The Panama Papers exposed how many public figures have been using the law firm Mossack Fonseca to move assets offshore in order to avoid paying taxes in EU member states. However, according to Transparency International, it is not just the rich and famous who have been caught out by the Panama Papers leak. Multinational companies are also using secret subsidiaries, complicated structures and tax havens to avoid public scrutiny.

The European Commission will Tuesday (April 12) put forward proposals to make the largest corporations operating in the EU report their activities to tax administrations, in a system known as country-by-country reporting (CBCR). It follows a serious of rulings and investigations by the European Parliament and Commission.

Jonathan Hill, EU Commissioner for Financial Stability, Financial Services and Capital Markets Union said:

"This is a carefully thought through but ambitious proposal for more transparency on tax.

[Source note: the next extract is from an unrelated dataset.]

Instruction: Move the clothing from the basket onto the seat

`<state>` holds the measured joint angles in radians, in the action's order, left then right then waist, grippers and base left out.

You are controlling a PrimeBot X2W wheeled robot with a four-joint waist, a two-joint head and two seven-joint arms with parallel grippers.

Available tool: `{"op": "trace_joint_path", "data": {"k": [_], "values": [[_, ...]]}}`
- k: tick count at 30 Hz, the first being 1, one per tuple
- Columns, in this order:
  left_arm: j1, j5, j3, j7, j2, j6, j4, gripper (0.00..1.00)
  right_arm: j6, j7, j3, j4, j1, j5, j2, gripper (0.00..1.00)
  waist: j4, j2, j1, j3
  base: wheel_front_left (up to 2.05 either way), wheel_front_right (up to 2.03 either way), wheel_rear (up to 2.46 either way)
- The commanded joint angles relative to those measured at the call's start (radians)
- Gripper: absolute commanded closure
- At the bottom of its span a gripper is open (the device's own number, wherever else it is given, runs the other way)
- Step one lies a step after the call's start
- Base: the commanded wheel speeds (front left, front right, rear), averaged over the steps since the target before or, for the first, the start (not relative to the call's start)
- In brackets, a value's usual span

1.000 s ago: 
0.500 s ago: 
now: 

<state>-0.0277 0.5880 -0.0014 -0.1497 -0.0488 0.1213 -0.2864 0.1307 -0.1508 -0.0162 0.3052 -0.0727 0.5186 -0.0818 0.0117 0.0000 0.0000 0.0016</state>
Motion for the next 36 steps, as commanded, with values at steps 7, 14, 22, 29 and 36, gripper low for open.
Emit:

While our proposal on CBCR is not of course focused principally on the response to the Panama papers, there is an important connection between our continuing work on tax transparency and tax havens that we are building into the proposal."

However, critics say the new tax arrangement — for multinationals with a total consolidated group revenue of at least US$847 million — will only involve passing tax information between member states' tax agencies and will not be made public or available to journalists.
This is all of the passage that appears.